Other question I had was re your valuation. Might be misunderstanding, but wondering if summing the present value of FCF’s is double counting?
I’m thinking that if most of the FCF generated needs to be reinvested for the business to grow at ROIC + OGr, then FCF isn’t really cash that shareholders can count as their own each year.
Thanks,
Tyler
You're welcomed. No its not double counting. That FCF is indeed the amount that can be distributed to equity holders if there is no acquistions.
FCF is cash flow left over after all business needs are taken care of in order to maintain competitive advantage (ie. After maintenance capex). CSU has tiny amount of CAPEX, the money spent on acquisitions u can think of as "growth capex".
So u shouldnt minus it out from FCF. Otherwise u would be saying this "growth capex" is required to maintain the business, which isn't correct.
Thanks! That makes sense.
Looking forward to reading more of your work.
Nice post and interesting way of approaching csu’s valuation. Thanks
You're welcomed :) hope the analysis turns out right!

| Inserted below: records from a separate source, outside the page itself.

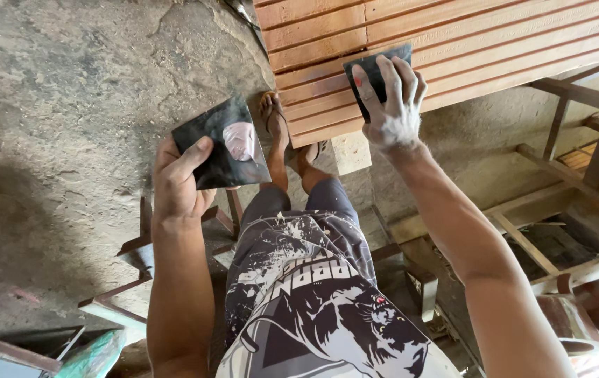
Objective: The person sands a wooden slatted surface using a sanding block held in the right hand. They move the block back and forth along the wood grain, smoothing the surface.
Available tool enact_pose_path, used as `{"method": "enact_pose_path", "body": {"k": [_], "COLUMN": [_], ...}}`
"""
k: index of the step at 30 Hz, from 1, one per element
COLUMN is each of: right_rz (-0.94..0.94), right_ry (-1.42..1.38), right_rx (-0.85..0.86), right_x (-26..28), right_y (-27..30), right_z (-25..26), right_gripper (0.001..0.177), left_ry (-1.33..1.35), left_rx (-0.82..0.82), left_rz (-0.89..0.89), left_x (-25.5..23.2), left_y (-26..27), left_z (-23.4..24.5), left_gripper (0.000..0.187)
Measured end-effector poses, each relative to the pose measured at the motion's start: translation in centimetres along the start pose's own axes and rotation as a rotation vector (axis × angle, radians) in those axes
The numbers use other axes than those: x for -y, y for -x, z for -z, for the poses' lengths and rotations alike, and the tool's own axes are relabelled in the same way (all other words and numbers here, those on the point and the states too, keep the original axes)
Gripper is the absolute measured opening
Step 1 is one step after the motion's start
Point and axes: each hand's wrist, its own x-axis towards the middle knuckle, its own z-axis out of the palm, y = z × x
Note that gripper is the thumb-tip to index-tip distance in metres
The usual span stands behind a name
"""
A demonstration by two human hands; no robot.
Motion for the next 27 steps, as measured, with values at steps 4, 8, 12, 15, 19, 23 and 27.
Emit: {"method": "enact_pose_path", "body": {"k": [4,8,12,15,19,23,27], "right_rz": [0.004,0.007,-0.036,-0.110,-0.183,-0.239,-0.247], "right_ry": [0.020,0.031,-0.072,-0.063,-0.043,-0.227,-0.284], "right_rx": [-0.017,-0.005,0.092,-0.005,0.149,0.221,0.003], "right_x": [0.2,0.9,0.8,0.6,2.5,3.1,1.2], "right_y": [-1.0,-1.5,-1.2,-2.4,-4.5,-4.0,-2.0], "right_z": [0.7,1.2,2.7,3.7,5.0,7.3,8.1], "right_gripper": [0.076,0.070,0.060,0.050,0.053,0.051,0.056], "left_ry": [-0.014,-0.043,-0.016,-0.035,-0.055,-0.048,-0.100], "left_rx": [-0.109,-0.113,-0.073,-0.098,-0.065,-0.065,-0.023], "left_rz": [0.010,-0.021,0.002,0.013,0.007,0.055,0.060], "left_x": [0.0,0.2,0.3,0.6,0.6,1.7,2.3], "left_y": [0.0,-0.4,-0.7,-1.1,-1.5,-1.9,-3.1], "left_z": [0.4,0.2,-0.5,-1.1,-1.7,-3.1,-4.8], "left_gripper": [0.018,0.019,0.020,0.022,0.023,0.027,0.029]}}
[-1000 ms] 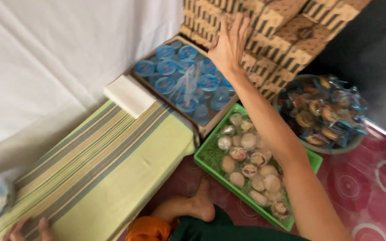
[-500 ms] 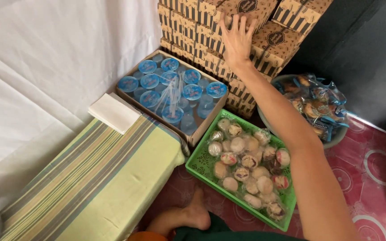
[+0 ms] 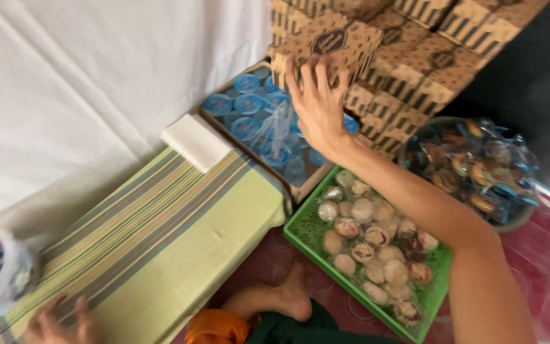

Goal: Manually assembling snack boxes by placing a paper liner, a plastic cup, and various packaged food items into a cardboard container.

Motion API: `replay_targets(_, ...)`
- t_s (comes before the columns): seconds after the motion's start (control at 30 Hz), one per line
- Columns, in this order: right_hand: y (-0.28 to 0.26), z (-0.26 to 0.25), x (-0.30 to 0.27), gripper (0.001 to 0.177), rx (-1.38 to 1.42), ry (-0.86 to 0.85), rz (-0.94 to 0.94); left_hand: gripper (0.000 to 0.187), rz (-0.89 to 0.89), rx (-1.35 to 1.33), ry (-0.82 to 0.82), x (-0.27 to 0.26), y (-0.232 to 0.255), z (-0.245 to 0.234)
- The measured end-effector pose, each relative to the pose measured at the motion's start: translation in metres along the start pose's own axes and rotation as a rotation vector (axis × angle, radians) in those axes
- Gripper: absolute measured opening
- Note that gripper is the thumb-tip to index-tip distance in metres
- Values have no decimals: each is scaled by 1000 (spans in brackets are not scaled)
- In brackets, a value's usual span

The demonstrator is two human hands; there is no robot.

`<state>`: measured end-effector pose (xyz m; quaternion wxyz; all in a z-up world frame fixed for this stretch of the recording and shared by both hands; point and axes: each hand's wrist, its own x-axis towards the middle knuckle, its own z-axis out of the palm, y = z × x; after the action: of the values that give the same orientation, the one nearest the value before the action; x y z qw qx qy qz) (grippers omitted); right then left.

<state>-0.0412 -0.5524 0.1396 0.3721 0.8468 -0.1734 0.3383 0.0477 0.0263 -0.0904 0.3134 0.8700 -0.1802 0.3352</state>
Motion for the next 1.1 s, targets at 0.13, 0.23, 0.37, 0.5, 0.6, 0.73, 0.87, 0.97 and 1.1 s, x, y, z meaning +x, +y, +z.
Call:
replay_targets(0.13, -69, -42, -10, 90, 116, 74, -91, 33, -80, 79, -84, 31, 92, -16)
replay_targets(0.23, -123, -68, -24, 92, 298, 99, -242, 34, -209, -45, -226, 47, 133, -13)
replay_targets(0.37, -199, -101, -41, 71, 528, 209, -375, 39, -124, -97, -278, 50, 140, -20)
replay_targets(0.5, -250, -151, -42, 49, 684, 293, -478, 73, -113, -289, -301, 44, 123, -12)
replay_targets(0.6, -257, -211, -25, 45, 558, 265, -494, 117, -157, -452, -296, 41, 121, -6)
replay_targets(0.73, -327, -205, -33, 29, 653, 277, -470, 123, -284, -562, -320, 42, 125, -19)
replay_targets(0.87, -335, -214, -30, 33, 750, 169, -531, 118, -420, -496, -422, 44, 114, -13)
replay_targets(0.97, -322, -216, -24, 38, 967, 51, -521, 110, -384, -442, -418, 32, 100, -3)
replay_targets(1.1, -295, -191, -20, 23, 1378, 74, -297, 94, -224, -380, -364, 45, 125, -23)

Solid breakdown on the ROIC degradation issue. The adjusted metric accounting for that 92% reinvestment rate makesway more sense than Leonard's original framework, since we've clearly moved past the 100% deployment era. I ran into something similar when analyzing another serial acquirer last year, they all eventually hit that ceiling where the best deals dry up and marginal returns compress.
Yes, a hopeful thing is that capital allocation skills are appliable to anything as long as they have the industry knowledge. So wont be surprised when they migrate outside vms.